Results 1 to 6 of 6
  1. #1
    Join Date
    Jan 2003
    Posts
    1,636
    Provided Answers: 1

    Unanswered: How to create UTF-8 database with proper sorrting of non-English characters?

    Hi,
    I have DB2 Advanced Workgroup Server Edition 11.1 fixpack 2 on Linux/Intel. I am interested in using BLU technology. I need to create a database to support Slovenian characters which are beside ordinary English letters also letters: č, š and ž.

    I usually create non-Unicode database:
    Code:
    db2 CREATE DATABASE data1 USING CODESET 1250 TERRITORY SI
    Then create tables and insert one of the Slovenian character and check if table sorting works fine. Letter č should be sorted between letters c and d. So order is: c, č, d.

    Table sort sample:
    Code:
    db2 connect to <database>
    db2 "create table admin.tab (col1 varchar(20 codeunits32))"
    db2 "insert into admin.tab values ('c'), ('č'), ('d')"
    db2 "select * from admin.tab order by col1"
    Characters are correctly sorted: c, č, d.

    But like I see BLU technology is only supported using UTF-8 encoding, so I tried:
    Code:
    db2 CREATE DATABASE data2 USING CODESET UTF-8 TERRITORY SI COLLATE USING IDENTITY
    Then repeated the "table sort sample" above and Slovenian characters are incorrectly sorted at the bottom like: c, d, č.
    This are incorrectly sorted characters for Slovenian alphabet.
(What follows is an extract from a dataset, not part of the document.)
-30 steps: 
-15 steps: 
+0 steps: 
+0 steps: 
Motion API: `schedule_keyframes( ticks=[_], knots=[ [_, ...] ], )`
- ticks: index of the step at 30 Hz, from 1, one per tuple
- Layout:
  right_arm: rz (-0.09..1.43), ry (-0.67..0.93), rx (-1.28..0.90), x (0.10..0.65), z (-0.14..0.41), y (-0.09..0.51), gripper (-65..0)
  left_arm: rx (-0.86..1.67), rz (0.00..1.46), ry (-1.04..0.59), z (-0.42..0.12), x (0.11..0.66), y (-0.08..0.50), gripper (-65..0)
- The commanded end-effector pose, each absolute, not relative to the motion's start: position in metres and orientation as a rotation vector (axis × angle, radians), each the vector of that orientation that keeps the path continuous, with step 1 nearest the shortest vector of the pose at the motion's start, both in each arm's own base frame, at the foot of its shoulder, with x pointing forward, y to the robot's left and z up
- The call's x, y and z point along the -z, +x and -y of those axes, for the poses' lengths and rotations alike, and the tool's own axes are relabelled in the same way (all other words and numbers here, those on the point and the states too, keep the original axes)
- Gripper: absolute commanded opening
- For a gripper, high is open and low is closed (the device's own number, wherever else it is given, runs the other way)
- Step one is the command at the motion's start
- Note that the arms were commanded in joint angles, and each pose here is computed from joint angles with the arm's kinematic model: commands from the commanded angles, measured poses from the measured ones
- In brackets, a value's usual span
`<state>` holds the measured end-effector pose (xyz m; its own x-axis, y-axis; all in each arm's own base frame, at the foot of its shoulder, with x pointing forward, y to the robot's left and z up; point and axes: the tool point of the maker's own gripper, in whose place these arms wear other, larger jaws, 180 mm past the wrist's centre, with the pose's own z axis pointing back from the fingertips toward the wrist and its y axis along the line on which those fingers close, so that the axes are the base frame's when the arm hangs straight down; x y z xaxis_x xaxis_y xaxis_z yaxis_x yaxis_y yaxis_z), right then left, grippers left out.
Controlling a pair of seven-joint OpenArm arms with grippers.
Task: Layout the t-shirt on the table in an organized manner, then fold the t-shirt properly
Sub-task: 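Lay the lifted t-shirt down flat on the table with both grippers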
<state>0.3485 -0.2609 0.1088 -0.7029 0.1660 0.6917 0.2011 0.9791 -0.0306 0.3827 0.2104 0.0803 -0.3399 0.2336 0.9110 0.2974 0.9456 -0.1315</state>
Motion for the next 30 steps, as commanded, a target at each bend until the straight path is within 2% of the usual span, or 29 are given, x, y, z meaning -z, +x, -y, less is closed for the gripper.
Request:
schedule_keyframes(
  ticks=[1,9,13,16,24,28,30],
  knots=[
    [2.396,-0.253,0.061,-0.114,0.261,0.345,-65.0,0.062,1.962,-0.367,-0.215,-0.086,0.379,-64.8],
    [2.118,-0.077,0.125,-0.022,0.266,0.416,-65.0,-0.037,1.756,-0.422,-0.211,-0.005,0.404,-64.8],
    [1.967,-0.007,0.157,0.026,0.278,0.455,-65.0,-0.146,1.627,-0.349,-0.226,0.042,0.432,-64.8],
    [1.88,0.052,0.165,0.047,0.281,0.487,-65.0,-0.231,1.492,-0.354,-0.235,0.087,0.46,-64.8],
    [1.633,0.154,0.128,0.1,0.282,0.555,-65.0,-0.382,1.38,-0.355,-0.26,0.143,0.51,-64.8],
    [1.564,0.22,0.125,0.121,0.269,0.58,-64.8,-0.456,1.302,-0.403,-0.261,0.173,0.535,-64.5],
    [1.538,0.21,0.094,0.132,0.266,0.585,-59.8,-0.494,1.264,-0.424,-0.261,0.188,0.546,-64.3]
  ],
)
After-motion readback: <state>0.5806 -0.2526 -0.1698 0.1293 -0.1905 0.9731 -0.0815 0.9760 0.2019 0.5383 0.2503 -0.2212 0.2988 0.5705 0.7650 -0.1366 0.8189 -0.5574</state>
    Now I tried to do the Slovenian sorting in UTF-8 database:
    Code:
    db2 CREATE DATABASE data3 USING CODESET UTF-8 TERRITORY SI COLLATE USING SYSTEM_1250_SI
    And repeated the "table sort sample" above and Slovenian characters are now sorted correctly: c, č, d.
    But... Like I see BLU technology is only supported using UTF-8 encoding when COLLATE USING IDENTITY is used. So it looks like if I want to use BLU, I am force to use UTF-8 with COLLATE USING IDENTITY.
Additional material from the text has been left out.